Word for word, print each record, dropping any image it holds.
= = = = =
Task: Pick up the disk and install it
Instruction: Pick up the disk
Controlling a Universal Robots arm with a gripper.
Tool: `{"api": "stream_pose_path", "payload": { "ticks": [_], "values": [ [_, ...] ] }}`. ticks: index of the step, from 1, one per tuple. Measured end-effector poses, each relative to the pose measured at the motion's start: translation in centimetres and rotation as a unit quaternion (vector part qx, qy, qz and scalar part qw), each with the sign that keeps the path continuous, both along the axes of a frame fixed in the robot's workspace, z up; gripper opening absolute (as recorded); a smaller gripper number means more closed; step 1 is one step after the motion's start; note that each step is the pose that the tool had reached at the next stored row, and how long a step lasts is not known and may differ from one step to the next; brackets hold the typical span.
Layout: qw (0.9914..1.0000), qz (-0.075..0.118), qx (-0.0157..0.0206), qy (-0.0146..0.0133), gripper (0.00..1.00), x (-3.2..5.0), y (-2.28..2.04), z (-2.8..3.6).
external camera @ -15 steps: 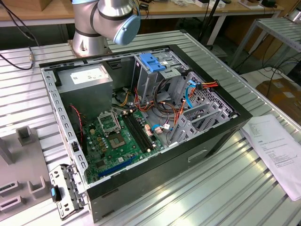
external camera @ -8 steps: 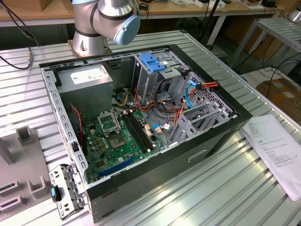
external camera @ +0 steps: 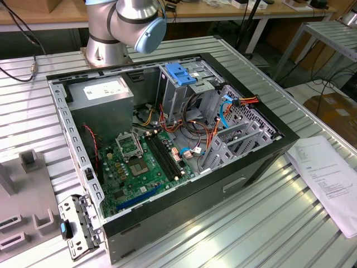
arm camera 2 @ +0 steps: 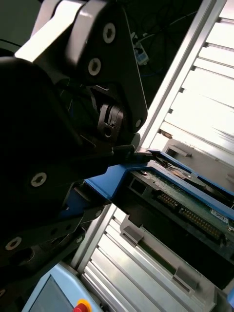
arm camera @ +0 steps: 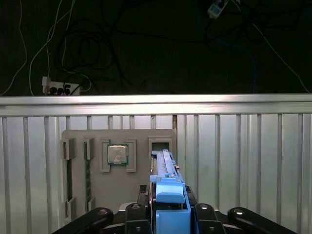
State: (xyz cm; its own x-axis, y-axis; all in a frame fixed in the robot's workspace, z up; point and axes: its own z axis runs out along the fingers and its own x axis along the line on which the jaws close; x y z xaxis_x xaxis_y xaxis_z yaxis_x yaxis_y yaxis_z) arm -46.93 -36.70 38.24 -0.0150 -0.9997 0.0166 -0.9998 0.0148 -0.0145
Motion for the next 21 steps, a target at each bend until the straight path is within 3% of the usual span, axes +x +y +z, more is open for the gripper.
{"api": "stream_pose_path", "payload": {
  "ticks": [21],
  "values": [
    [1.00000, 0.000, 0.0000, 0.0000, 0.37, 0.00, 0.00, 2.27]
  ]
}}
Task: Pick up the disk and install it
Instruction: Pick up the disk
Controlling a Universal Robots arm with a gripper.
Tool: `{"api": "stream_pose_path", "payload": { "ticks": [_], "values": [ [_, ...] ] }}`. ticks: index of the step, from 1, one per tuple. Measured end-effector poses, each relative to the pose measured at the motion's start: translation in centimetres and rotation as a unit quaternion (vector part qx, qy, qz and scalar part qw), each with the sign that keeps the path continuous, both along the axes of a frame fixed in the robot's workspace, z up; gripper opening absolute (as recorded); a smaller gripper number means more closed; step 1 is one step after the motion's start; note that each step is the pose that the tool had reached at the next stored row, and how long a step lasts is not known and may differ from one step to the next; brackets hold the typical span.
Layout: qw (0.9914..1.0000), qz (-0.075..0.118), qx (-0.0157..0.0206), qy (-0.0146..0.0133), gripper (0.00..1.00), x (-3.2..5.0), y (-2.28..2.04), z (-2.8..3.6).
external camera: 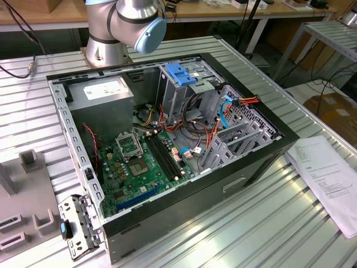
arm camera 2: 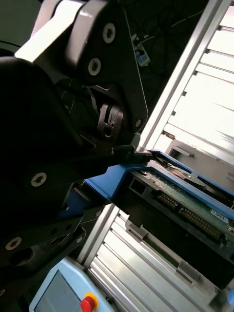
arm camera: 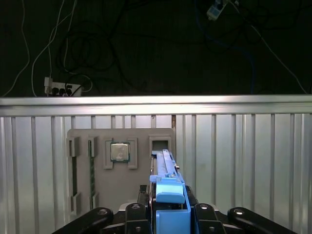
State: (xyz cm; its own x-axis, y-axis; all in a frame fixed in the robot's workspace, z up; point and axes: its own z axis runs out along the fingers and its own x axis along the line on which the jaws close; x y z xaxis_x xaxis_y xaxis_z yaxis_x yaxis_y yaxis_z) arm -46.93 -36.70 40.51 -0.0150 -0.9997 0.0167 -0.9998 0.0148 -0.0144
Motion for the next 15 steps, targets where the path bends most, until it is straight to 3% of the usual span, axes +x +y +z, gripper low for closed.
{"api": "stream_pose_path", "payload": {
  "ticks": [3, 4, 5, 7, 15],
  "values": [
    [1.00000, 0.000, 0.0000, 0.0000, 0.37, 0.00, 0.00, 0.52],
    [1.00000, 0.000, 0.0000, 0.0000, 0.37, 0.00, 0.00, 1.77],
    [1.00000, 0.000, 0.0000, -0.0001, 0.37, 0.00, 0.00, 2.25],
    [1.00000, 0.000, 0.0000, 0.0000, 0.37, 0.00, 0.00, 5.70],
    [1.00000, 0.000, 0.0000, 0.0000, 0.37, 0.00, 0.00, 6.86]
  ]
}}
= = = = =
**Exercise solution:**
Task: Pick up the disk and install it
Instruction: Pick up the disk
Controlling a Universal Robots arm with a gripper.
Tool: `{"api": "stream_pose_path", "payload": { "ticks": [_], "values": [ [_, ...] ] }}`. ticks: index of the step, from 1, one per tuple. Measured end-effector poses, each relative to the pose measured at the motion's start: translation in centimetres and rotation as a unit quaternion (vector part qx, qy, qz and scalar part qw), each with the sign that keeps the path continuous, both along the axes of a frame fixed in the robot's workspace, z up; gripper opening absolute (as recorded); a smaller gripper number means more closed; step 1 is one step after the motion's start; note that each step is the pose that the tool had reached at the next stored row, and how long a step lasts is not known and may differ from one step to the next; brackets hold the typical span.
Layout: qw (0.9914..1.0000), qz (-0.075..0.118), qx (-0.0157..0.0206), qy (-0.0146..0.0133), gripper (0.00..1.00), x (-3.2..5.0), y (-2.28..2.04), z (-2.8..3.6).
external camera @ -15 steps: 
external camera @ -8 steps: 
external camera @ +0 steps: 
arm camera 2 @ +0 steps: 
arm camera @ +0 steps: 
State: (xyz cm; its own x-axis, y-axis; all in a frame fixed in the robot's workspace, z up; point and axes: its own z axis runs out along the fingers and its own x axis along the line on which the jaws close; x y z xaxis_x xaxis_y xaxis_z yaxis_x yaxis_y yaxis_z) arm -46.93 -36.70 38.24 -0.0150 -0.9997 0.0166 -0.9998 0.0148 -0.0145
Motion for the next 21 steps, a target at each bend until the straight path is within 3% of the usual span, axes +x +y +z, more is open for the gripper.
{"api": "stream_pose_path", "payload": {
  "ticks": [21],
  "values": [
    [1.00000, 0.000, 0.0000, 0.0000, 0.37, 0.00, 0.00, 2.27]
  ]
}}
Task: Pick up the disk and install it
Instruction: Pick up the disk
Controlling a Universal Robots arm with a gripper.
Tool: `{"api": "stream_pose_path", "payload": { "ticks": [_], "values": [ [_, ...] ] }}`. ticks: index of the step, from 1, one per tuple. Measured end-effector poses, each relative to the pose measured at the motion's start: translation in centimetres and rotation as a unit quaternion (vector part qx, qy, qz and scalar part qw), each with the sign that keeps the path continuous, both along the axes of a frame fixed in the robot's workspace, z up; gripper opening absolute (as recorded); a smaller gripper number means more closed; step 1 is one step after the motion's start; note that each step is the pose that the tool had reached at the next stored row, and how long a step lasts is not known and may differ from one step to the next; brackets hold the typical span.
Layout: qw (0.9914..1.0000), qz (-0.075..0.118), qx (-0.0157..0.0206), qy (-0.0146..0.0133), gripper (0.00..1.00), x (-3.2..5.0), y (-2.28..2.04), z (-2.8..3.6).
external camera: 
arm camera 2: 
arm camera: 
State: (xyz cm; its own x-axis, y-axis; all in a frame fixed in the robot's workspace, z up; point and axes: its own z axis runs out along the fingers and its own x axis along the line on which the jaws close; x y z xaxis_x xaxis_y xaxis_z yaxis_x yaxis_y yaxis_z) arm -46.93 -36.70 40.51 -0.0150 -0.9997 0.0167 -0.9998 0.0148 -0.0144
Motion for the next 15 steps, targets where the path bends most, until it is straight to 3% of the usual span, axes +x +y +z, gripper low for closed.
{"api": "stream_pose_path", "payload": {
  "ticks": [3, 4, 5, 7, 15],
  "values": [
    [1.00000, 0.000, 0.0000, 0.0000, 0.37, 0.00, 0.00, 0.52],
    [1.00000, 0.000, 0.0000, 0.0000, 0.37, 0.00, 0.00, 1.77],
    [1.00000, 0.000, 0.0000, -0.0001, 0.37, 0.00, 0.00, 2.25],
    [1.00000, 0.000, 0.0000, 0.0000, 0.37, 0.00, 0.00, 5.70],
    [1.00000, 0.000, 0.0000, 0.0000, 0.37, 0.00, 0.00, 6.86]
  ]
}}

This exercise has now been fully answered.